Thursday, March 7, 2013

Q: When is a crocodile not a crocodile?


A:  When it's a movie prop!

A reported sighting of a crocodile in the River Thames last week sent the public into a tailspin.

. . .

But on Saturday another local man, Michael Law, said it was a dummy man-eater from the scene from the film [Live And Let Die] where 007 Roger Moore has to jump across the backs of alligators.

Mr Law said the prop was kept on an island on the Thames in Reading by boat expert Peter Wallace, former head of Caversham Boat Service, who worked on several James Bond and Indiana Jones films.

He said the fake alligator must have been washed from the island during floods and had been spotted by Mr Smith as it bobbed about on the river.

. . .

Crocodile expert Shaun Foggett, director of Crocodiles of the World in Witney, Oxon, doubted that they could live through an icy English winter.

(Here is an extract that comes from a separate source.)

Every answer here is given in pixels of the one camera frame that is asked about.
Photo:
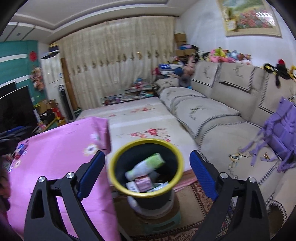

"We get asked about a lot of these sightings and I think it is people letting their imaginations run away with them" he said.

There's more at the link.

I must admit, I was highly amused at the panicked reactions to the imagined crocodilian presence.  Talk about PSH!  On the other hand, if true, it might have made this year's swan upping a rather more interesting, entertaining - and potentially lethal - ceremony . . .





Peter

2 comments:

Murphy's Law said...

Wait--but you mean that those weren't real alligators that Roger Moore was walking on? I may never be able to believe anything that comes out of Hollywood again!

Expatriate Owl said...

Never mind the Thames!

THe problem is when they are on the loose in the great, grey-green greasy Limpopo River!